An executive order signed by Trump affirmed the president’s authority over cross-border projects like Keystone XL, almost certainly keeping any responsibility for it outside of the new Senate.

“I think it (will) be very hard for (Canada) to turn this around,” Robertson said, “so I wouldn’t lead with my chin on this one. Leave it to the industry, leave it to (pipeline) supporters in the United States, (and) leave it to Alberta.”

Another bilateral issue to which Biden is expected to bring change is trade. While Trump and Trudeau agreed to a new North American trade pact, Trump’s term was also mired in fights over softwood lumber, steel, and aluminum, and tit-for-tat tariffs that were sometimes paired with personal insults.

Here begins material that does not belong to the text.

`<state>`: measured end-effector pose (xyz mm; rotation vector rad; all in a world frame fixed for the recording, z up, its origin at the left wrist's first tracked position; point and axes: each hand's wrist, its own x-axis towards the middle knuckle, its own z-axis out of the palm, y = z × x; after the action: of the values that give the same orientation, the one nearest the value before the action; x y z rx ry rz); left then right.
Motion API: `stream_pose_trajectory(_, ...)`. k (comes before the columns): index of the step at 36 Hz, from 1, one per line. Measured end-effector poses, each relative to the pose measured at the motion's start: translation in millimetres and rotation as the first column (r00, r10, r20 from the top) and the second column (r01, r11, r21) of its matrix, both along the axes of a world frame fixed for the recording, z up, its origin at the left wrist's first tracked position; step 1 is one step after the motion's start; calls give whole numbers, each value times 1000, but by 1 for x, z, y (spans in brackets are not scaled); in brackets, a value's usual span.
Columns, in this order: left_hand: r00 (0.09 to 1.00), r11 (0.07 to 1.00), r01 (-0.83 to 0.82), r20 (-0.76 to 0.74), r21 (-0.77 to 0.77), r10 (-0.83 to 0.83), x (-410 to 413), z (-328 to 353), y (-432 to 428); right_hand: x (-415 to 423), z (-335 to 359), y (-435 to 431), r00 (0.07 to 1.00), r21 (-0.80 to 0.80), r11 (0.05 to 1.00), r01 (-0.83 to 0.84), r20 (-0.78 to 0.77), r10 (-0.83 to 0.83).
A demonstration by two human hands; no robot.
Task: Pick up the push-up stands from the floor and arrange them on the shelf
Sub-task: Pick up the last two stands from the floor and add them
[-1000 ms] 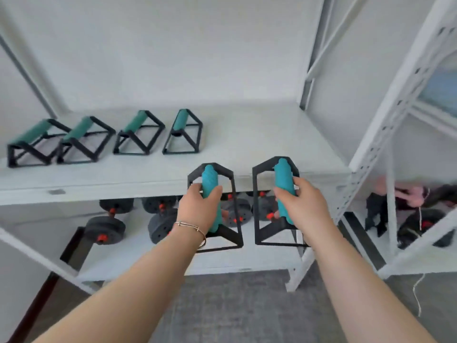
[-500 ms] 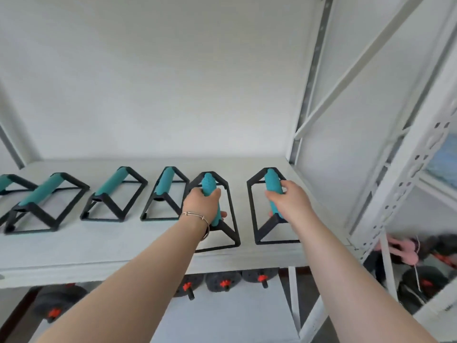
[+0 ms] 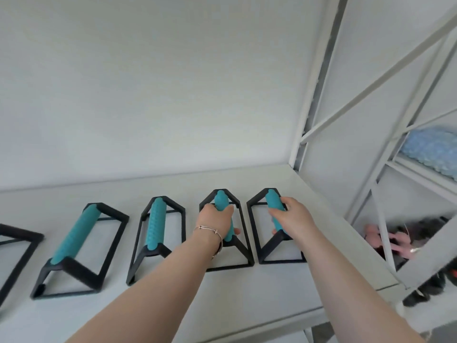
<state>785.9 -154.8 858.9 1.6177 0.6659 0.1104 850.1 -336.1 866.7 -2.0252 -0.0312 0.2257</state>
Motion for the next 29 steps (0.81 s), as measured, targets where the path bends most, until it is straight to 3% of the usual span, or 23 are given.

“While the tone is going to be very different between Biden and Trudeau, … I’m not sure the substance, at the end of the day, is going to be much different,” Faso said.

Members of the Canadian and American governments, including U.S. senators, will have to strengthen their trading relationship, he added.

“People on both sides, who want (us to) have a much more productive and integrated trade relationship, have to work hard to bring that about, because a lot of Americans — and frankly, unfortunately, many members of Congress — don’t fully appreciate how significant a trading partner Canada is with the United States,” Faso said.

When asked about the Senate runoff elections on Wednesday, a spokesperson for Foreign Affairs Minister François-Philippe Champagne said he followed them closely.

“We look forward to working with the new Biden administration to tackle some of the world’s greatest challenges, including urgent action on climate change, the strengthening of global multilateralism, and the response to the COVID-19 pandemic,” Syrine Khoury, Champagne’s press secretary, wrote in an email.

“Canada looks forward to forging strong working relationships with members of the new Biden-Harris administration.”